Don’t Shop When Hungry
Willpower is its most elusive when needs haven’t been recently met. If you eat before you go grocery shopping, you will be much more likely to eat according to your goals. Oftentimes, the most influential battleground in determining whether a diet or lifestyle will be successful is the grocery store.
Be aware of alternative vegetarian supplements. Reluctance to consume fish oils or fear of heavy metals doesn’t necessarily mean nutritional deficiency, for example, as the market has become aware that there is demand for vegan alternatives to fish oils.
Unlike twenty years ago, it is possible to go vegan or even vegetarian without missing out on many of life’s joys.
- Over the last few years, food companies have figured out how to make dairy-free and even soy-free ice cream that tastes and feels like normal ice cream. Brands like So Delicious, Nada Moo, DF Mavens, Double Rainbow, Frankie & Joe’s, Snow Monkey, Luna & Larry’s, Halo Top Creamery, Van Leeuwen, Häagen-Dazs, Ben & Jerry’s, Tofutti, Trader Joe’s Soy Creamy, Breyer’s, Almond Dream, and Steve’s Ice Cream all have something to offer the vegan ice cream lover, and their combined flavor count far exceeds one hundred.
The New Veggie Burger:
- It used to be that the only alternative to a hamburger patty was a soy-based one made to approximate the original thing, but times have changed. Patties don’t have to remind the people who are eating them of the foods they are intentionally and specifically avoiding. These days, vegan patties can taste like anything. The veggie burgers that resemble meat still exist, but there are also alternatives from companies like Dr. Praeger’s that take the idea of a patty and run with it. Dr. Praeger’s patties include the more standard All American and California Veggie Burgers, but also Kale, Super Greens, Black Bean Quinoa, Mushroom Risotto, Heirloom Bean, Korean, Tex Mex, Bombay, and Asian veggie burgers. In addition, they offer two pescatarian-friendly burger options. That’s fourteen options from one brand, and that’s not the only brand available. Vegetarians have far more flexibility now than their predecessors did.

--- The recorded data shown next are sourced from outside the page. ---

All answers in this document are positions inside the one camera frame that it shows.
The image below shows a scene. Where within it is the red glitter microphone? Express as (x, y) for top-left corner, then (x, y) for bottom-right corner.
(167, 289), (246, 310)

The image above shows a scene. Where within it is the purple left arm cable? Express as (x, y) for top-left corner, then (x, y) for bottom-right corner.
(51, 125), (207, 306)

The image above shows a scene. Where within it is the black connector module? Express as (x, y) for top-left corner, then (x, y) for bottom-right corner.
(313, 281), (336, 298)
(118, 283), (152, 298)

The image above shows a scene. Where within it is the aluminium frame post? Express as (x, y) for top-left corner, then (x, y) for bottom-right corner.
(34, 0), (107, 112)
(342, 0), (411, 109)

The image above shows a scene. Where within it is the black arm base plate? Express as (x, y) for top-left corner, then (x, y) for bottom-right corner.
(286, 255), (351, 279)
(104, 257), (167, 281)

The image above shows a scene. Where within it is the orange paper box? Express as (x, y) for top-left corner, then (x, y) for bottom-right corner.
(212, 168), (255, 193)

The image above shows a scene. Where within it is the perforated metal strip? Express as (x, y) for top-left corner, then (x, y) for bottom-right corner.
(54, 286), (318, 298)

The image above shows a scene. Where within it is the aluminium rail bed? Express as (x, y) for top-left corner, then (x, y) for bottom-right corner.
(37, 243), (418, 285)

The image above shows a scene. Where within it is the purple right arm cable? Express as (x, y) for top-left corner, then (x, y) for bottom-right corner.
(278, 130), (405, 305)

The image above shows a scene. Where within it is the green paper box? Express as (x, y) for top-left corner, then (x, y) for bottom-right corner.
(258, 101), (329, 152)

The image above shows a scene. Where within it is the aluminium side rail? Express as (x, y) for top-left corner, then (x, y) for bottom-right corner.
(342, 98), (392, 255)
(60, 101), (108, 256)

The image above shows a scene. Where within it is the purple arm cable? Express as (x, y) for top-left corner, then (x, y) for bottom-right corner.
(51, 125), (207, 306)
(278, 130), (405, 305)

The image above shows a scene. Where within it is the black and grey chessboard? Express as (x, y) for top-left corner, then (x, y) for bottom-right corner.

- Bean-based pasta has also entered the market. For far fewer calories and far less starch, the modern grocery shopper can buy beans made not with flour or corn, but with pasta. The texture of this pasta is often different from that of generic pasta, but there are enough options that any open-minded vegetarian will find one to suit his fancy. This is another way to up protein intake while avoiding animal products. Some more traditional brands have caught on and begun to fortify their pasta and create healthier alternatives to their white pasta options, but it’s hard to beat pasta made entirely out of lentils, chickpeas, black beans, red beans, or soybeans.